Overblog
Editer l'article Suivre ce blog Administration + Créer mon blog
Baronne Samedi

Broutilles paraissant le crésudi

Bigre - Pierre Guillois et ses complices

Publié le 1 Octobre 2015 par Baronne Samedi in Art et spectacles, Théâtre

Pour la seconde fois, et c'est mérité, le Théâtre de la Croix-Rousse programme ce bijou insolite créé et mis en scène par Pierre Guillois, un spectacle burlesque sans paroles qu’il qualifie de « fresque citadine ».

C'est en fait un projet construit à trois car, une fois les idées jetées sur le papier, les comédiens sont devenus force de proposition, au point que de son propre aveu, le metteur en scène n'aurait jamais fait Bigre sans les deux comédiens avec lesquels il aime travailler depuis des années.

À partir d'anecdotes, chacun a créé l'histoire intérieure de son personnage puis l'a intégrée dans cet univers de trois chambres de bonne, vues en maison de poupées, où cohabitent les solitudes.

Bigre - Pierre Guillois et ses complices

A gauche, il y a le Gros.  On retrouve dans ce rôle Olivier Martin-Salvan, qui nous avait tant amusés avec son Ô Carmen, en 2013, au Théâtre de la Croix-Rousse.

Méticuleux et compassé, il habite une capsule blanche minimaliste, entièrement commandée au claquement de mains.

Entre deux karaokés solitaires, il fait surgir son lit coulissant, une console vidéo et même des toilettes escamotables. Un clapet s'avère être un vide-ordure dans lequel il est prompt à évacuer tout ce qui lui déplaît.

Cette domotique sophistiquée fera vite l'objet de gags inénarrables, qu'un Jacques Tati n'aurait pas reniés.

Le public conquis éclate de rire et ne s'arrêtera pas jusqu'à la fin de la pièce, dont les effets sonores sont un atout plus puissant que des dialogues.

Au centre, c'est le Maigre, Pierre Guillois lui-même, personnage lunaire vaquant à de menues tâches domestiques entrecoupées de l'observation contrariée des oiseaux sur le toit.  Il n'est pas vieux mais il en a l'air, sauf quand il est pris soudain d'une frénésie farfelue.

Bigre - Pierre Guillois et ses complices

A droite, c'est la Poupée. Elle vit dans une bonbonnière, se fait bronzer sur le toit et s'emmêle dans les déboires hilarants que lui cause sa maladresse. Agathe Lhuillier joue à merveille cette paumée pleine de bonne volonté. 

Ce sont trois mondes différents mais les cloisons sont aussi minces que le palier est étroit.

Irrésistiblement, les personnages se rapprochent. Ils s'entraident, s'amourachent, se chamaillent, se consolent et recommencent.

Pour notre plus grand bonheur, les tableaux se succèdent  avec une drôlerie implacable et les fondus au noir ne laissent que peu de répit aux rieurs. 

Le Gros vole au Maigre des victuailles quand il découvre que la cloison mitoyenne lui donne accès à son placard.
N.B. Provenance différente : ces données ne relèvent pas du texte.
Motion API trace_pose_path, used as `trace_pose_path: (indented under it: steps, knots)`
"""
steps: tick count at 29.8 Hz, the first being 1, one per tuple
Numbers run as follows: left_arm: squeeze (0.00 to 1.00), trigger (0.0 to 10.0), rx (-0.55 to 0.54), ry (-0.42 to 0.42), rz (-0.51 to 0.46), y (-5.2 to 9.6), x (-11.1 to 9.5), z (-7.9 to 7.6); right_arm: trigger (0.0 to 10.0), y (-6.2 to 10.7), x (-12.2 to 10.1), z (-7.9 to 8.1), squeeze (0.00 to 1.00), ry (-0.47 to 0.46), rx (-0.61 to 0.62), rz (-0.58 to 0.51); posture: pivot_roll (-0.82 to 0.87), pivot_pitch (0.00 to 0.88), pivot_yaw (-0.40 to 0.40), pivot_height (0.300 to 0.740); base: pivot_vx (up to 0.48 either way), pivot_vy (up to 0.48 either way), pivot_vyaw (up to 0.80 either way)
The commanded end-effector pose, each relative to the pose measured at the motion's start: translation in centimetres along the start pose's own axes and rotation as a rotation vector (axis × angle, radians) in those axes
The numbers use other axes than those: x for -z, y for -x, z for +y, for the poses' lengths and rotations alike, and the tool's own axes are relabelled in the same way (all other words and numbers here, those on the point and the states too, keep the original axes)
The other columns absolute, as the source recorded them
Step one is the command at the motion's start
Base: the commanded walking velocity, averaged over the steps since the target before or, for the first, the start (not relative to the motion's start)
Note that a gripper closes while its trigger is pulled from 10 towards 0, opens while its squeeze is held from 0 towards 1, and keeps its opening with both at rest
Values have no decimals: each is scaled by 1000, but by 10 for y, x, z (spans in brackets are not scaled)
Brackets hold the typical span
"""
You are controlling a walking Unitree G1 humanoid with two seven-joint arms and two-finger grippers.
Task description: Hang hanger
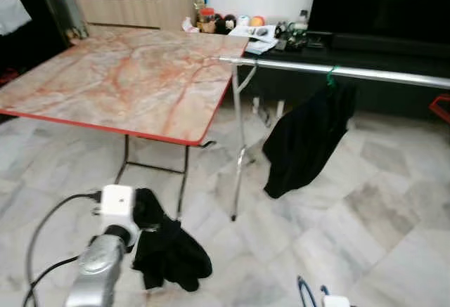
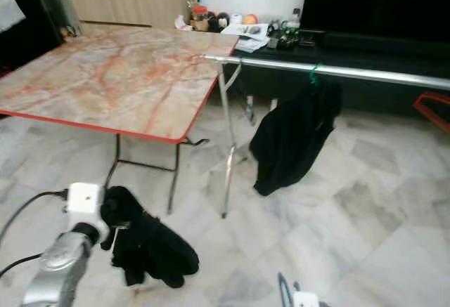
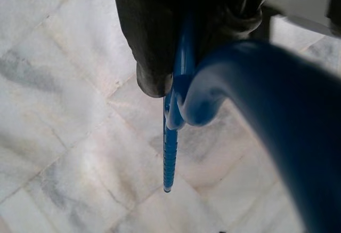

Plus tard, il se prend à le rudoyer mais la scène à la Laurel et Hardy a vite fait de le rappeler à l'ordre.

Autour de ça, la Poupée s'improvise coiffeuse, ostéopathe ou infirmière, au détriment des messieurs stoïques qui lui servent de cobayes et dont on se demande s'ils vont y survivre.

Bigre - Pierre Guillois et ses complices

Quand un  beau soir elle organise une boum à trois,  les voici qui dansent sur "Walk like an Egyptian". C'est une apothéose : le Gros se révèle étonnamment agile et le Maigre déploie une gestuelle que lui aurait enviée Valentin le Désossé.

A partir de là, c'est une tornade qui emporte la pièce et on ne sait plus où donner des yeux tant il se passe de choses dans les trois foyers.  

La cadence devient hystérique : la Poupée voit s'envoler son soutien-gorge, la capsule du Gros devient un dépotoir et dans un enchaînement de catastrophes, le Maigre finit  dans le vide-ordure.

La force de la pièce réside dans son travail sur l'humain. Les ressorts comiques nous émeuvent autant qu'ils nous font rire, et si les personnages appellent à l’empathie, c'est que souvent ils nous ressemblent, dans ce qu'ils ont de cruel et d'attachant à la fois.

Les exclamations ravies et les chaleureux applaudissements du public ont été à la mesure de cette réussite, qui mérite sans doute d'être vue une seconde fois.